* **The task**: Find every line in the records below that contains "cartoon", and copy it.

* **Supplied material**:
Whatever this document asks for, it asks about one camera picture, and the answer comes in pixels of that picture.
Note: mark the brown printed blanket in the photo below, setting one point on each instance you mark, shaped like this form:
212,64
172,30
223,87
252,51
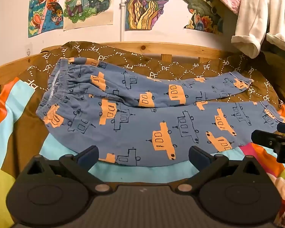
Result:
180,66

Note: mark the blond cartoon figure wall poster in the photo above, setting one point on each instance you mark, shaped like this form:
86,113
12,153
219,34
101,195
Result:
85,7

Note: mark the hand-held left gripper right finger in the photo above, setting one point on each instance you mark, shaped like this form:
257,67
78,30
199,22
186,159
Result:
195,158

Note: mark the white hanging garment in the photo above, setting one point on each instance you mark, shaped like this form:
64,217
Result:
256,14

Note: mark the colourful wavy wall poster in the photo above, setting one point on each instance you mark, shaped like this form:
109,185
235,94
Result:
147,7

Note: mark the torn colourful wall poster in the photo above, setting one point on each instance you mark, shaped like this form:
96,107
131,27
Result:
201,11

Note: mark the cartoon girl wall poster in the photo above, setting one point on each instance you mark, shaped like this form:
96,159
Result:
44,16

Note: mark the colourful striped bed sheet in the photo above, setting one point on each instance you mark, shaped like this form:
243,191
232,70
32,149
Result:
7,114

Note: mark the wooden bed frame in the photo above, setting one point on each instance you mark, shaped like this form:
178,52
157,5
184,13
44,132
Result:
142,47

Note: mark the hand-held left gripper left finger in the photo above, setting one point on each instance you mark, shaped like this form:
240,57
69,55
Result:
88,158

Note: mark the blue pants with orange print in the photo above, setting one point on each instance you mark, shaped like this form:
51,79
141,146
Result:
137,128

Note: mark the white wall pipe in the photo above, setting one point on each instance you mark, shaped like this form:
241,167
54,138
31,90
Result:
122,23

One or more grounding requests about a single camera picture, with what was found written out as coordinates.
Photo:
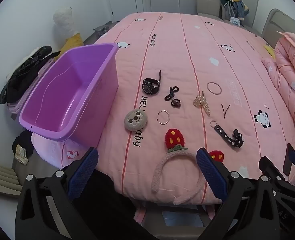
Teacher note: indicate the checked fabric basket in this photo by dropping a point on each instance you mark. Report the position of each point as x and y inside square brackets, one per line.
[101, 30]

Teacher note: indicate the beige sofa cushion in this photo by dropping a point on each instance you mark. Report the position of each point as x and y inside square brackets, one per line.
[207, 2]

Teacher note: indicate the purple plastic basin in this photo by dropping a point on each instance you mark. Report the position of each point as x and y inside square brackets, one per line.
[70, 92]

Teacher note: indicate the black puffer jacket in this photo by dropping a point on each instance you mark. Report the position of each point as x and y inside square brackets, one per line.
[25, 75]

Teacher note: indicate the black bobby pin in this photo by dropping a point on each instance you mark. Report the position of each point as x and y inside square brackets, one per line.
[224, 109]

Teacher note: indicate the lavender storage box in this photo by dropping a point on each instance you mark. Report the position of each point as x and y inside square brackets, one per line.
[15, 107]

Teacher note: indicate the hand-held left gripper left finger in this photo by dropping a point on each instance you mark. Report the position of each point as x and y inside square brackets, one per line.
[85, 172]

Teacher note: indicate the pink quilt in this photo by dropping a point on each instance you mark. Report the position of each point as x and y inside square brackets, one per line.
[292, 80]

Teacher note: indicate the pink strawberry plush headband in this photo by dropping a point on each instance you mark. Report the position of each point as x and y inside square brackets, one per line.
[173, 137]

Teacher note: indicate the pearl hair claw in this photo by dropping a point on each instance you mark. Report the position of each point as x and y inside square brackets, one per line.
[199, 101]

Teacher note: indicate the beige pleated curtain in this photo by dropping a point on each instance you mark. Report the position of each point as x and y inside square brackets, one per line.
[0, 177]

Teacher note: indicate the pink printed bedsheet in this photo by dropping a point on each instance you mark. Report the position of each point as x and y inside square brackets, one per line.
[177, 55]

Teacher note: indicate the black wristwatch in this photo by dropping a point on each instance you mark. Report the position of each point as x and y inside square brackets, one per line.
[148, 87]

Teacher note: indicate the crumpled beige bag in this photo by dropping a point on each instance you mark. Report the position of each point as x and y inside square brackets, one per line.
[21, 155]

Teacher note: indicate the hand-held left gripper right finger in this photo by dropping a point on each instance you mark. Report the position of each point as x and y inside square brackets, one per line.
[210, 172]

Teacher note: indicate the white cloth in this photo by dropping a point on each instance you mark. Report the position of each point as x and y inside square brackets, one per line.
[32, 53]

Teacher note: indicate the grey bed frame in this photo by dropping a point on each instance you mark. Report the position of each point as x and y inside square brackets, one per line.
[182, 218]

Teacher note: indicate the sloth plush brooch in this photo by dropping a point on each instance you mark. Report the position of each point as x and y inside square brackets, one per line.
[135, 120]

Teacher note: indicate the yellow star pillow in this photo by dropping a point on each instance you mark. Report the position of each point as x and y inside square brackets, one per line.
[269, 51]

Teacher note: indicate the pile of clothes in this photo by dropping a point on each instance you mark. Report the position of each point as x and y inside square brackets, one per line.
[233, 5]

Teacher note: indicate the dark clothes on floor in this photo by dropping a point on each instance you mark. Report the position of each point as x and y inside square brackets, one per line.
[23, 137]

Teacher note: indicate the white and yellow alpaca plush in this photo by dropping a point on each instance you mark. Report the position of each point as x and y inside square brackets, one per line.
[65, 22]

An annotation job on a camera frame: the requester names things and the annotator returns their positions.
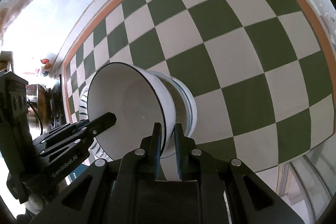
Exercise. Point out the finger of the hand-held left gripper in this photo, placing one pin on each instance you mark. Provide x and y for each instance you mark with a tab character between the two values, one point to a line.
105	121

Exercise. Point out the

* **Result**:
Note: mark the blond cartoon figure wall poster in the photo above, setting one point on each instance you mark, shaped like this form:
Note: mark the cartoon girl wall poster in the photo above, setting one point on each instance you mark, shaped like this form:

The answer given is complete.